### [EXERCISE]
All lines before the one containing "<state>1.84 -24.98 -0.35", plus that line itself, are to be printed exactly as they appear below.

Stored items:

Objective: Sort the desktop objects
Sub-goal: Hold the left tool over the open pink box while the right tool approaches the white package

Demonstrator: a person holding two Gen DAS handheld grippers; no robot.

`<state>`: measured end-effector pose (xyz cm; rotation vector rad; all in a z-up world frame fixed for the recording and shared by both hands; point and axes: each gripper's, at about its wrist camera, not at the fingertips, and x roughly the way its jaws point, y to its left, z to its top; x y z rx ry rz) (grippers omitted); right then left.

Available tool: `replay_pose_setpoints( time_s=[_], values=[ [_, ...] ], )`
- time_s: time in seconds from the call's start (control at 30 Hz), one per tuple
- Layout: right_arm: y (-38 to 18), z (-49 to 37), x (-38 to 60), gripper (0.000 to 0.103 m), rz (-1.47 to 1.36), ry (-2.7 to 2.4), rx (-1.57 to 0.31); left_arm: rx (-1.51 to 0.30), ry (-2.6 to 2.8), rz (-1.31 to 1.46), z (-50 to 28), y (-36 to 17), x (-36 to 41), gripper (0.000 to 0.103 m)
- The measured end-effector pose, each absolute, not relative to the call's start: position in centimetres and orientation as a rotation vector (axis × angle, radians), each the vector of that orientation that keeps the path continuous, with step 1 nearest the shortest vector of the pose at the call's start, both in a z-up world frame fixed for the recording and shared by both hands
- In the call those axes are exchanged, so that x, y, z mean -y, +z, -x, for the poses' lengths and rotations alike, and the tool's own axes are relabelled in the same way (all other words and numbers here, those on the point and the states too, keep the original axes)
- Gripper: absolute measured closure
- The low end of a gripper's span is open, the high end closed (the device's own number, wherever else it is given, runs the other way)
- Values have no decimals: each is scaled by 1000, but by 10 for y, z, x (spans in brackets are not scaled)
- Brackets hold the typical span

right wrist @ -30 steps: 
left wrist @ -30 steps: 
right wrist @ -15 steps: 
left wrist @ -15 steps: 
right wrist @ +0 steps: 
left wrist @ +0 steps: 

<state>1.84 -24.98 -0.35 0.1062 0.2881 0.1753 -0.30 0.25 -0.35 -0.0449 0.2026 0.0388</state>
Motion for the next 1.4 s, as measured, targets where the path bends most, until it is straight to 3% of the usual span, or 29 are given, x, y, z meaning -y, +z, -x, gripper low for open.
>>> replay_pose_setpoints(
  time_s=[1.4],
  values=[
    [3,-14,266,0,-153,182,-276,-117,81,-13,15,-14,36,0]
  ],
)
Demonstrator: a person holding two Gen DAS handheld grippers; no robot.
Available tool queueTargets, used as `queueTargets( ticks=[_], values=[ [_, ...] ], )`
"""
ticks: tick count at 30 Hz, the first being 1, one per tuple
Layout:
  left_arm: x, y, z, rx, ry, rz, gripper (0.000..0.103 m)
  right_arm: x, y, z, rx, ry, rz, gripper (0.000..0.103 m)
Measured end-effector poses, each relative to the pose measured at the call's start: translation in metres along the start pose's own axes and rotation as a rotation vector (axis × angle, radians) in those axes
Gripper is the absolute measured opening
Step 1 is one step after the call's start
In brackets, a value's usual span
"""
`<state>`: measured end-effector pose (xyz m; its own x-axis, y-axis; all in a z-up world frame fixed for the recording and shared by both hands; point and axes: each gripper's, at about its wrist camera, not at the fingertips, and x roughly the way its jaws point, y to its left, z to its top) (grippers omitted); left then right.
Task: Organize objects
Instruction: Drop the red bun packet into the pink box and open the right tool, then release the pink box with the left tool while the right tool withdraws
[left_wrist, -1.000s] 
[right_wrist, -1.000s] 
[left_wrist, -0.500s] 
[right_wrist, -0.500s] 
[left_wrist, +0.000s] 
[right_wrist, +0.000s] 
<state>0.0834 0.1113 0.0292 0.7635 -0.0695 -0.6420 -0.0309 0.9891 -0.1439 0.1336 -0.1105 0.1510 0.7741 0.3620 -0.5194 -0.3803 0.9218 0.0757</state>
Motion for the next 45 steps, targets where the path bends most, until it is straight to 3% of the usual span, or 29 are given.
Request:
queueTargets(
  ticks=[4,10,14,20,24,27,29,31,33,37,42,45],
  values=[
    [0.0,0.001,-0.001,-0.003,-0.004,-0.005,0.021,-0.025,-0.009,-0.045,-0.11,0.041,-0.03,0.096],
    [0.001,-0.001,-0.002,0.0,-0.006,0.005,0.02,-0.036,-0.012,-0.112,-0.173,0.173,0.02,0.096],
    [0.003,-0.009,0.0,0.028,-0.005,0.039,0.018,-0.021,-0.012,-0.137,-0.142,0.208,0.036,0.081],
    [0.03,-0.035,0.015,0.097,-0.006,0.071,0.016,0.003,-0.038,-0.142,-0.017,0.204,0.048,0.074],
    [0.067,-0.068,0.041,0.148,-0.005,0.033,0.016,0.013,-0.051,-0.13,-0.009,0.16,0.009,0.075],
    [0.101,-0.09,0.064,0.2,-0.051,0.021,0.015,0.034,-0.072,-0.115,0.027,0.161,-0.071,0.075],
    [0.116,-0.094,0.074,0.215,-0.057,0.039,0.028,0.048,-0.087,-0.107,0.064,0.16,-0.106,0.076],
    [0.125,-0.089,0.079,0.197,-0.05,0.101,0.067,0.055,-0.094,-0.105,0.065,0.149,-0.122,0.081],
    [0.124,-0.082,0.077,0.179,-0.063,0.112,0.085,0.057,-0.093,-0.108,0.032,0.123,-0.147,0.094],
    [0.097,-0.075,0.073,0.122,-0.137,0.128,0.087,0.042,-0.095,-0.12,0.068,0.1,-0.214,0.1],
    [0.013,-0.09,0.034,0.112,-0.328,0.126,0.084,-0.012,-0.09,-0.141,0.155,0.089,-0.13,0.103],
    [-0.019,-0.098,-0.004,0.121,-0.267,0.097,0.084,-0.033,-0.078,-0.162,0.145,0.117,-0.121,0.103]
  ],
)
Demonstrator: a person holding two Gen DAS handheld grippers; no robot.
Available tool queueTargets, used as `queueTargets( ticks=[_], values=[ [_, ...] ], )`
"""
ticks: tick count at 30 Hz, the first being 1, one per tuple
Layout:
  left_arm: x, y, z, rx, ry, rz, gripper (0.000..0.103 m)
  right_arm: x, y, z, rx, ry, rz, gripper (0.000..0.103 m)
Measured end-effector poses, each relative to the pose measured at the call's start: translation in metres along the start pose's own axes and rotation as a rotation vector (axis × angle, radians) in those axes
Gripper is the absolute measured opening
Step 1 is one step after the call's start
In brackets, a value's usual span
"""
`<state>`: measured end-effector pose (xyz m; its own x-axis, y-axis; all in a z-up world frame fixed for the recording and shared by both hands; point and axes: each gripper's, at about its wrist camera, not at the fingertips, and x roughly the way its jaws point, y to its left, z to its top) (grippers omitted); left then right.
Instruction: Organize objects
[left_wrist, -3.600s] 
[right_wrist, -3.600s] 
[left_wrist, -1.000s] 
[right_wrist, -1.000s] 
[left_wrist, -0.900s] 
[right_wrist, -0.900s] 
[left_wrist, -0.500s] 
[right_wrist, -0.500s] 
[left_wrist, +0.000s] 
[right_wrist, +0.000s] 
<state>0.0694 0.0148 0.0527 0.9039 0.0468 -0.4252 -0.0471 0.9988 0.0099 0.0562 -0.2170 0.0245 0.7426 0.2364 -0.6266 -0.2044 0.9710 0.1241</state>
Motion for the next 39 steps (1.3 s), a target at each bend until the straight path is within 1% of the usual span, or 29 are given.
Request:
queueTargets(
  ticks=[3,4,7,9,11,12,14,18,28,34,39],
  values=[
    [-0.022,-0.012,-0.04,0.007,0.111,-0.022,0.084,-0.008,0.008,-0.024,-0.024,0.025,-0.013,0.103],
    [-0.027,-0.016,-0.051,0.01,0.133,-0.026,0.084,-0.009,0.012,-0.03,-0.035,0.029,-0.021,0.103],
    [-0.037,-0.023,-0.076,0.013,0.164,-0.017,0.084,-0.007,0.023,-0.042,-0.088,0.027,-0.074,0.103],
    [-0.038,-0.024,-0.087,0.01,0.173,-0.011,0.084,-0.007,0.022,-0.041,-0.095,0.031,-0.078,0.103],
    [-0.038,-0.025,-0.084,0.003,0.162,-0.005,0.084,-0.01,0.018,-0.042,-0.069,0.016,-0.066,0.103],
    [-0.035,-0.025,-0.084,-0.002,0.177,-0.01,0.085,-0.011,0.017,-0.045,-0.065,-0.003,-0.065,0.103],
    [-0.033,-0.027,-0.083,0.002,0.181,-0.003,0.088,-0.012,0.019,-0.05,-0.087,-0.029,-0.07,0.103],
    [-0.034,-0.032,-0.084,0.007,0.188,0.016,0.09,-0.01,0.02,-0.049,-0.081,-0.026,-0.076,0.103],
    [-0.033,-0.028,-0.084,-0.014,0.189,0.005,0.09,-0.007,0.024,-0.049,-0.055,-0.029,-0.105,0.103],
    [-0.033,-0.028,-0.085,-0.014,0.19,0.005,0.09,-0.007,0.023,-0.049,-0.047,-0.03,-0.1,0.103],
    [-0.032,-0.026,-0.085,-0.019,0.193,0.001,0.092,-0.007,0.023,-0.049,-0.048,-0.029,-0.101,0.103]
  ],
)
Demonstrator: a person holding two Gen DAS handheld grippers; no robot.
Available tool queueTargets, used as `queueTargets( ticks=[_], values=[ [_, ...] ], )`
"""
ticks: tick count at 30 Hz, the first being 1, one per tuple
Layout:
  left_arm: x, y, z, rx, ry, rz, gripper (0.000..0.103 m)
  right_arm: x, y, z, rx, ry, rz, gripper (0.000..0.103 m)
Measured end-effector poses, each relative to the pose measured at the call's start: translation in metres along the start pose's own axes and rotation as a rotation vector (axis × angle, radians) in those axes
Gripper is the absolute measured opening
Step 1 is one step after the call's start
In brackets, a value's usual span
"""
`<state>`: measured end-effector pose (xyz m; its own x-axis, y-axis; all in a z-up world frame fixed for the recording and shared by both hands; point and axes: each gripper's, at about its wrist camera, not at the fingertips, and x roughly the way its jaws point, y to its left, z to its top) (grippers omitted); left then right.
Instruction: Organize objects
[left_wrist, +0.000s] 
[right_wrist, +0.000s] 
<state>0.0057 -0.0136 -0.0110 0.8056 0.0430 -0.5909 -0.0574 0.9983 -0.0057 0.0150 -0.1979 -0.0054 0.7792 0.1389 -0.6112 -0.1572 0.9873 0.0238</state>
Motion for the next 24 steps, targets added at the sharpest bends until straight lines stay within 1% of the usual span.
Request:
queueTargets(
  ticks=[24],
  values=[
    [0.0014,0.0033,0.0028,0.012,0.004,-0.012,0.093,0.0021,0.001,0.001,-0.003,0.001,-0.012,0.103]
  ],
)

### [WRITTEN SOLUTION]
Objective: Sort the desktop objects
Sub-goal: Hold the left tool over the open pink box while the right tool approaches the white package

Demonstrator: a person holding two Gen DAS handheld grippers; no robot.

`<state>`: measured end-effector pose (xyz cm; rotation vector rad; all in a z-up world frame fixed for the recording and shared by both hands; point and axes: each gripper's, at about its wrist camera, not at the fingertips, and x roughly the way its jaws point, y to its left, z to its top; x y z rx ry rz) (grippers omitted); right then left.

Available tool: `replay_pose_setpoints( time_s=[_], values=[ [_, ...] ], )`
- time_s: time in seconds from the call's start (control at 30 Hz), one per tuple
- Layout: right_arm: y (-38 to 18), z (-49 to 37), x (-38 to 60), gripper (0.000 to 0.103 m), rz (-1.47 to 1.36), ry (-2.7 to 2.4), rx (-1.57 to 0.31); left_arm: rx (-1.51 to 0.30), ry (-2.6 to 2.8), rz (-1.31 to 1.46), z (-50 to 28), y (-36 to 17), x (-36 to 41), gripper (0.000 to 0.103 m)
- The measured end-effector pose, each absolute, not relative to the call's start: position in centimetres and orientation as a rotation vector (axis × angle, radians), each the vector of that orientation that keeps the path continuous, with step 1 nearest the shortest vector of the pose at the call's start, both in a z-up world frame fixed for the recording and shared by both hands
- In the call those axes are exchanged, so that x, y, z mean -y, +z, -x, for the poses' lengths and rotations alike, and the tool's own axes are relabelled in the same way (all other words and numbers here, those on the point and the states too, keep the original axes)
- Gripper: absolute measured closure
- The low end of a gripper's span is open, the high end closed (the device's own number, wherever else it is given, runs the other way)
- Values have no decimals: each is scaled by 1000, but by 10 for y, z, x (spans in brackets are not scaled)
- Brackets hold the typical span

right wrist @ -30 steps: 
left wrist @ -30 steps: 
right wrist @ -15 steps: 
left wrist @ -15 steps: 
right wrist @ +0 steps: 
left wrist @ +0 steps: 

<state>1.84 -24.98 -0.35 0.1062 0.2881 0.1753 -0.30 0.25 -0.35 -0.0449 0.2026 0.0388</state>

As written, the answer is complete.